## Task brief:
Every line below that has "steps" in it should be copied.

[Opening Records provided section]

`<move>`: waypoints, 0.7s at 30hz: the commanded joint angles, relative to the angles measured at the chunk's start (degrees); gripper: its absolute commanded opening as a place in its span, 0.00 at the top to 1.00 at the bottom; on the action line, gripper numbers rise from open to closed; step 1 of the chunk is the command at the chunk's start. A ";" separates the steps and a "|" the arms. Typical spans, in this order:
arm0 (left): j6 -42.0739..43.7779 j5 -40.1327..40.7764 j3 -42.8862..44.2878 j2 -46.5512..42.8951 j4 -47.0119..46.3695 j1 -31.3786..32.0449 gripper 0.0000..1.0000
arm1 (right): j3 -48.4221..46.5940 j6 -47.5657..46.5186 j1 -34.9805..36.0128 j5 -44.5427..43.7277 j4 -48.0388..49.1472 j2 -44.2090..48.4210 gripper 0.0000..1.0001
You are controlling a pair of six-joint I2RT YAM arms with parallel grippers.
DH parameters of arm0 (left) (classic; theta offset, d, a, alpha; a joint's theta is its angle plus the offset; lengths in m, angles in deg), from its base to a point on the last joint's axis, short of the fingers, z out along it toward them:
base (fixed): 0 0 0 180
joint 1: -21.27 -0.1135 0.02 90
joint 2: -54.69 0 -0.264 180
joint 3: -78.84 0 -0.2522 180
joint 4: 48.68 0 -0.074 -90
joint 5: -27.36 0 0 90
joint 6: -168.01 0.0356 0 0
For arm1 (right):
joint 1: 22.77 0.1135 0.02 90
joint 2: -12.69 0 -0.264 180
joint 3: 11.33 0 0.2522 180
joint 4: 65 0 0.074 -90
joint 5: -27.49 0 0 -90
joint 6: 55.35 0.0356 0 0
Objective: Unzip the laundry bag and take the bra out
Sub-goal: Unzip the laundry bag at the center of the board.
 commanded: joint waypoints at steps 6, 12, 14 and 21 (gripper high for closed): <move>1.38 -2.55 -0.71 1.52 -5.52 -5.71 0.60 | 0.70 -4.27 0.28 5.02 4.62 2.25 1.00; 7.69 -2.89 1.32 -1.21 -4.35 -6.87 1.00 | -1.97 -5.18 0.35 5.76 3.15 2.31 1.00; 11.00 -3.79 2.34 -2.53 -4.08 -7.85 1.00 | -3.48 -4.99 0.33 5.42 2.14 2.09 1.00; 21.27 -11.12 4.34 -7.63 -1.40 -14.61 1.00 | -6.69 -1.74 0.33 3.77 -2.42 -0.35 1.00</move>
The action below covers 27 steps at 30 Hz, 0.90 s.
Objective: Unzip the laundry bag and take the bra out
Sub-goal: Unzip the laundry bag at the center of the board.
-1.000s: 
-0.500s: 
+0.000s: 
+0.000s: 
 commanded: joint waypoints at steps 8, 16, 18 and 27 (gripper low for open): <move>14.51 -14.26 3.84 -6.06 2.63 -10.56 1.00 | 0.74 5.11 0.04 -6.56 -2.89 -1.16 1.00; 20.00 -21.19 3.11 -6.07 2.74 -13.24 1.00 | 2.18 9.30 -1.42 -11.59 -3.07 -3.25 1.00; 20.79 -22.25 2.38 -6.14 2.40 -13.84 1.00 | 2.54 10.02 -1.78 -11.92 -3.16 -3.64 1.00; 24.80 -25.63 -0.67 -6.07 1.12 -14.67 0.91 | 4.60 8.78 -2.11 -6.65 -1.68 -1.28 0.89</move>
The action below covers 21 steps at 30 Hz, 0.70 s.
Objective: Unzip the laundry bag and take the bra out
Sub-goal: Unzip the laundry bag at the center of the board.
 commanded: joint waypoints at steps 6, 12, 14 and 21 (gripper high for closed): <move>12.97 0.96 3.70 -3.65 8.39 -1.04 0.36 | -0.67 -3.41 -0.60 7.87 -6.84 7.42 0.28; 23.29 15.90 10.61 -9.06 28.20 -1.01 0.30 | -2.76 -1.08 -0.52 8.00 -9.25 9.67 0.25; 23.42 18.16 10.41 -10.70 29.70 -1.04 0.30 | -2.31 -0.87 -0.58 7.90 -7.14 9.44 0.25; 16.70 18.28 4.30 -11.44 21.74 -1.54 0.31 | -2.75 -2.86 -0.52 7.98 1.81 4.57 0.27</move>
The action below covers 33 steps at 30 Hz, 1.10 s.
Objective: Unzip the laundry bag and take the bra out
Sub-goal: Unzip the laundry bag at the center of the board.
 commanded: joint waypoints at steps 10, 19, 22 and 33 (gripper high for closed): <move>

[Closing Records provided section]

## Task solution:
`<move>`: waypoints, 0.7s at 30hz: the commanded joint angles, relative to the angles measured at the chunk's start (degrees); gripper: its absolute commanded opening as a place in its span, 0.00 at the top to 1.00 at the bottom; on the action line, gripper numbers rise from open to closed; step 1 of the chunk is the command at the chunk's start. A ";" separates the steps and a "|" the arms. Typical spans, in this order:
 commanded: joint waypoints at steps 6, 12, 14 and 21 (gripper high for closed): <move>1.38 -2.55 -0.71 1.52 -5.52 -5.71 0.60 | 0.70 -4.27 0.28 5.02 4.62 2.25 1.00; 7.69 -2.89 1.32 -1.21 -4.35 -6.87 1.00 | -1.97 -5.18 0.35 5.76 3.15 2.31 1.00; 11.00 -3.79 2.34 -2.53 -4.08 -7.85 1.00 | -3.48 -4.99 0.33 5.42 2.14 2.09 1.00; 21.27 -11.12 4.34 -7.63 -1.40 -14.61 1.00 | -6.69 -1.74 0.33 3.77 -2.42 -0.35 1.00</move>
The action below covers 27 steps at 30 Hz, 0.90 s.
 commanded: joint waypoints at steps 8, 16, 18 and 27 (gripper low for open): <move>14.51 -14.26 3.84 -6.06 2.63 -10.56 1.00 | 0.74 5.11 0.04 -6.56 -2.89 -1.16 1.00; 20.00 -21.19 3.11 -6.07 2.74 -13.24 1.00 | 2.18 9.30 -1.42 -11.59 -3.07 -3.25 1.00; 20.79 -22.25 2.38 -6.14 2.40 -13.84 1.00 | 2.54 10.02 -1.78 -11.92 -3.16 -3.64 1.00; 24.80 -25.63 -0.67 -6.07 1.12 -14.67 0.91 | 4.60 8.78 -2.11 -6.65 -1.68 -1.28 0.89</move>
The action below covers 21 steps at 30 Hz, 0.70 s.
 commanded: joint waypoints at steps 6, 12, 14 and 21 (gripper high for closed): <move>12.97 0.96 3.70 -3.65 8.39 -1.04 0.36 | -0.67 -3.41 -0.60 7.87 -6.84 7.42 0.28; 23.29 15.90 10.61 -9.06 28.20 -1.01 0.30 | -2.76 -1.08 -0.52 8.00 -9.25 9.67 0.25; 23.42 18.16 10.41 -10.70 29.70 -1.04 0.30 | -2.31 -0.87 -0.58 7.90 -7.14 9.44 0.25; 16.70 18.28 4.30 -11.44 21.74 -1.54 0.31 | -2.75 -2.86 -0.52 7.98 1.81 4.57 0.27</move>
The action below covers 33 steps at 30 Hz, 1.10 s.
 commanded: joint waypoints at steps 10, 19, 22 and 33 (gripper high for closed): <move>

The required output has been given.